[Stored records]
Segment Open

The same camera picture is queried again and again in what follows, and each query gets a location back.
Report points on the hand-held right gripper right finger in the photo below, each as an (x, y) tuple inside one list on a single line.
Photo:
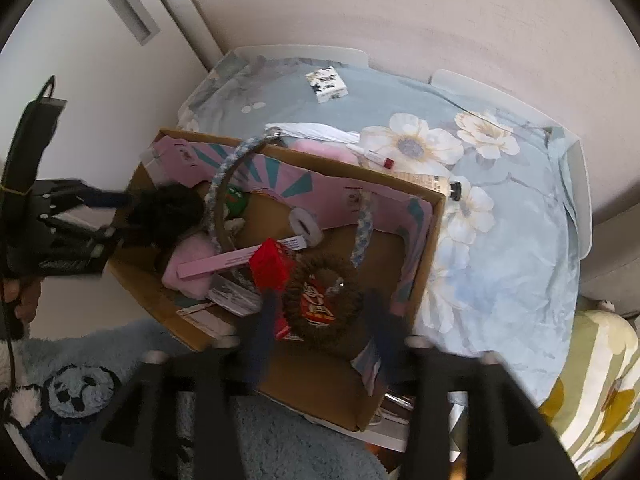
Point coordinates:
[(386, 332)]

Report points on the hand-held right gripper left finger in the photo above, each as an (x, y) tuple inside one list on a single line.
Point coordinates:
[(262, 332)]

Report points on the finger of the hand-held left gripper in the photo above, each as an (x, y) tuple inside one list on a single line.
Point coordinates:
[(107, 198), (107, 237)]

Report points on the brown bear plush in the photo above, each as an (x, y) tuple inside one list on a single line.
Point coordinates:
[(300, 310)]

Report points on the black fluffy scrunchie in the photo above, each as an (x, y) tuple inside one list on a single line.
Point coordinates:
[(165, 215)]

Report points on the cardboard box with pink flaps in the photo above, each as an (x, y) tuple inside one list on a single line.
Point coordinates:
[(310, 380)]

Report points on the red box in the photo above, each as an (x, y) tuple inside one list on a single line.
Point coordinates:
[(270, 265)]

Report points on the pink stick tube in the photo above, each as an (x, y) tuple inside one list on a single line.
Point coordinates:
[(225, 261)]

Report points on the pink plush cloth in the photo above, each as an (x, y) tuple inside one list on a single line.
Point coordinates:
[(192, 285)]

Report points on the blue braided headband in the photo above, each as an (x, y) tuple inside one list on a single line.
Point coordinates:
[(215, 195)]

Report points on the pink hair clip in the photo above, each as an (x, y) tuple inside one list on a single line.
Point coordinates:
[(315, 235)]

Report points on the green and white toy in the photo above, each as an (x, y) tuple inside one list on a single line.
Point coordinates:
[(235, 200)]

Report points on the person's left hand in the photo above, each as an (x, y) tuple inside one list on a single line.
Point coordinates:
[(29, 297)]

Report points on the white door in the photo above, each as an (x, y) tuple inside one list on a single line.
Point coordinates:
[(100, 85)]

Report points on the blue panda rug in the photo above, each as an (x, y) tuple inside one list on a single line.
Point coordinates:
[(300, 440)]

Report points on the blue floral tablecloth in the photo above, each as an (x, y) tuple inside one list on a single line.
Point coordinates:
[(500, 270)]

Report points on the beige tube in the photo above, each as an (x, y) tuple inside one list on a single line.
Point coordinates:
[(425, 180)]

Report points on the white tube with red cap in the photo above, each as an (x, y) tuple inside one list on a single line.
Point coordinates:
[(372, 156)]

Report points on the pink fluffy pouch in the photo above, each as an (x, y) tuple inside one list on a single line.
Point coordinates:
[(320, 151)]

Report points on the yellow striped cushion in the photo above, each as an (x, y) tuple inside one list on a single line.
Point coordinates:
[(600, 400)]

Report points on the small white patterned box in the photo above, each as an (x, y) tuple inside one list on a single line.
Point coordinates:
[(325, 82)]

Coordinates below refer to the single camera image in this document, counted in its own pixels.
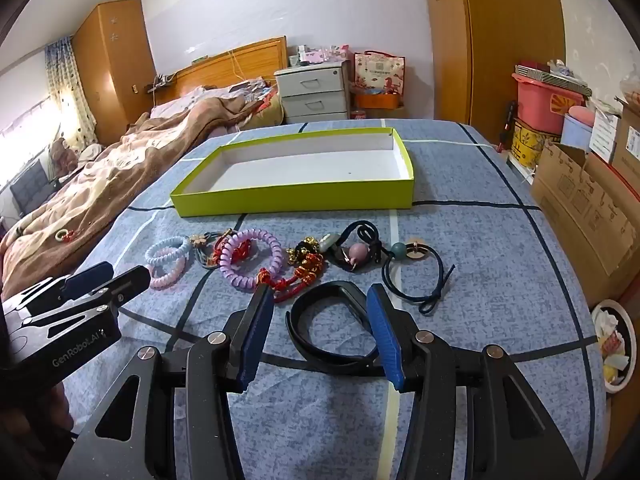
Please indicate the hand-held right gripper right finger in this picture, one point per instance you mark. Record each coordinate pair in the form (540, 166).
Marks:
(387, 345)

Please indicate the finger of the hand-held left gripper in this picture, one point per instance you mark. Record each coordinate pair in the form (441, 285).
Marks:
(90, 276)
(125, 282)

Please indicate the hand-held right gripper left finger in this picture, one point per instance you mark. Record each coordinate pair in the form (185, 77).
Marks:
(255, 345)

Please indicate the black band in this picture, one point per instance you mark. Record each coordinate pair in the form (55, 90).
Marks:
(300, 332)

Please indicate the green cardboard box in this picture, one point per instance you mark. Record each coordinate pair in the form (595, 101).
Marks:
(300, 170)

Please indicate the dark chair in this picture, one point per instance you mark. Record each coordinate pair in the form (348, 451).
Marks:
(30, 187)

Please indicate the brown blanket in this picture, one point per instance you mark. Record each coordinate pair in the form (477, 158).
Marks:
(125, 170)

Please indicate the brown teddy bear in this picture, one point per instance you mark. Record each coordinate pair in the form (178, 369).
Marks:
(62, 155)

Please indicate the blue checked cloth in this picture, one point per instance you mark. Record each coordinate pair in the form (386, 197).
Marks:
(500, 285)

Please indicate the pink bed sheet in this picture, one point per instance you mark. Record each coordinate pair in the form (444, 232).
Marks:
(175, 102)

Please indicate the patterned curtain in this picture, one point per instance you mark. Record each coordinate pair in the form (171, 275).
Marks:
(70, 90)

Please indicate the small wooden wardrobe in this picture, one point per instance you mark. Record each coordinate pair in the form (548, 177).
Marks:
(112, 60)

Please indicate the white trash bin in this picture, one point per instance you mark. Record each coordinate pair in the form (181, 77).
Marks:
(612, 347)

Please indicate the red can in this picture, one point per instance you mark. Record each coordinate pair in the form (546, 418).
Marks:
(359, 114)

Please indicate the large cardboard box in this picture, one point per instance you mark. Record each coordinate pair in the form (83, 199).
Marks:
(580, 205)

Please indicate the orange box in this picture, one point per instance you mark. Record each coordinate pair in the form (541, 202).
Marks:
(377, 100)

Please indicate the yellow patterned box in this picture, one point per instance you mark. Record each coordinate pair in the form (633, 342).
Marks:
(532, 142)

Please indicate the wooden headboard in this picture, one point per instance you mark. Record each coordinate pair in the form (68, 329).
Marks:
(250, 57)

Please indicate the grey drawer nightstand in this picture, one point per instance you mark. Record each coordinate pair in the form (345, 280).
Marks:
(312, 92)

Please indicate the red patterned gift bag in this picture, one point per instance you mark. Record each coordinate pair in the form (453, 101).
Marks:
(379, 72)

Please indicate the lavender box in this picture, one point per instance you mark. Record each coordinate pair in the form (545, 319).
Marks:
(577, 132)

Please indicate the pink plastic bucket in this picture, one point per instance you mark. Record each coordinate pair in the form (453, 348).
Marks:
(542, 105)

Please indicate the clutter on nightstand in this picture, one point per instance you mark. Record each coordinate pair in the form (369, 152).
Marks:
(320, 54)

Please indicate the cardboard box white label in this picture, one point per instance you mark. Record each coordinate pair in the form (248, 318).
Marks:
(627, 135)

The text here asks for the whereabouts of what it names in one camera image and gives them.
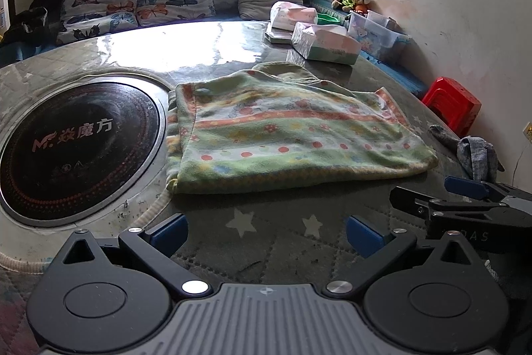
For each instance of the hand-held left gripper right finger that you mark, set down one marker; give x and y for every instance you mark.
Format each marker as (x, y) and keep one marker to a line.
(365, 236)

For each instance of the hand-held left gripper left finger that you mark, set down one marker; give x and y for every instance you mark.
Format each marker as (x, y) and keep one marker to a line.
(168, 236)

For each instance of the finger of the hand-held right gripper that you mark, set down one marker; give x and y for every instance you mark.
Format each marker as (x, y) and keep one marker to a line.
(415, 203)
(465, 186)

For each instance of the green floral garment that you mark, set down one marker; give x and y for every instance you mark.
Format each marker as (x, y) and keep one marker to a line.
(299, 138)

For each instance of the grey cloth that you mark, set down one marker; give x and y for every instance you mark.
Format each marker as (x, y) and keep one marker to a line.
(478, 155)

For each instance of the red plastic stool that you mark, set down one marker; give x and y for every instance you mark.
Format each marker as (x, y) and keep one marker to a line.
(453, 105)

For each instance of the round black induction cooktop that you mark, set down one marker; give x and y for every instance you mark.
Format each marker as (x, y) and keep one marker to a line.
(79, 151)

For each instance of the clear plastic storage box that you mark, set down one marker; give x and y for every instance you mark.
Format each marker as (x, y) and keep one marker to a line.
(376, 37)

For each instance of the white green tissue pack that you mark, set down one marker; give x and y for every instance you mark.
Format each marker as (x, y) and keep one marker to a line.
(328, 45)

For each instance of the green plush toy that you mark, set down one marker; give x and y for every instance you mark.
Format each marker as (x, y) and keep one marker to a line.
(352, 0)

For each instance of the brown plush toy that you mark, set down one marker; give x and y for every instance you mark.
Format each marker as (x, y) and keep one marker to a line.
(338, 1)

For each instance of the small grey flat box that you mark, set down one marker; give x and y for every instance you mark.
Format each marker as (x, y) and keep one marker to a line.
(276, 37)

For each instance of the pink floral tissue pack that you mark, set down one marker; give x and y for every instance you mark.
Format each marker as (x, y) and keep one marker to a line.
(291, 15)

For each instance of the black bag on sofa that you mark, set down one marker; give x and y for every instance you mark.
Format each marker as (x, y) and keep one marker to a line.
(35, 18)

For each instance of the white wall socket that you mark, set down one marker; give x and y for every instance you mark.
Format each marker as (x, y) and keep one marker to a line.
(528, 130)

Segment Closed

If a line in the entries above contains the word "plastic", count it, and give only the final number.

3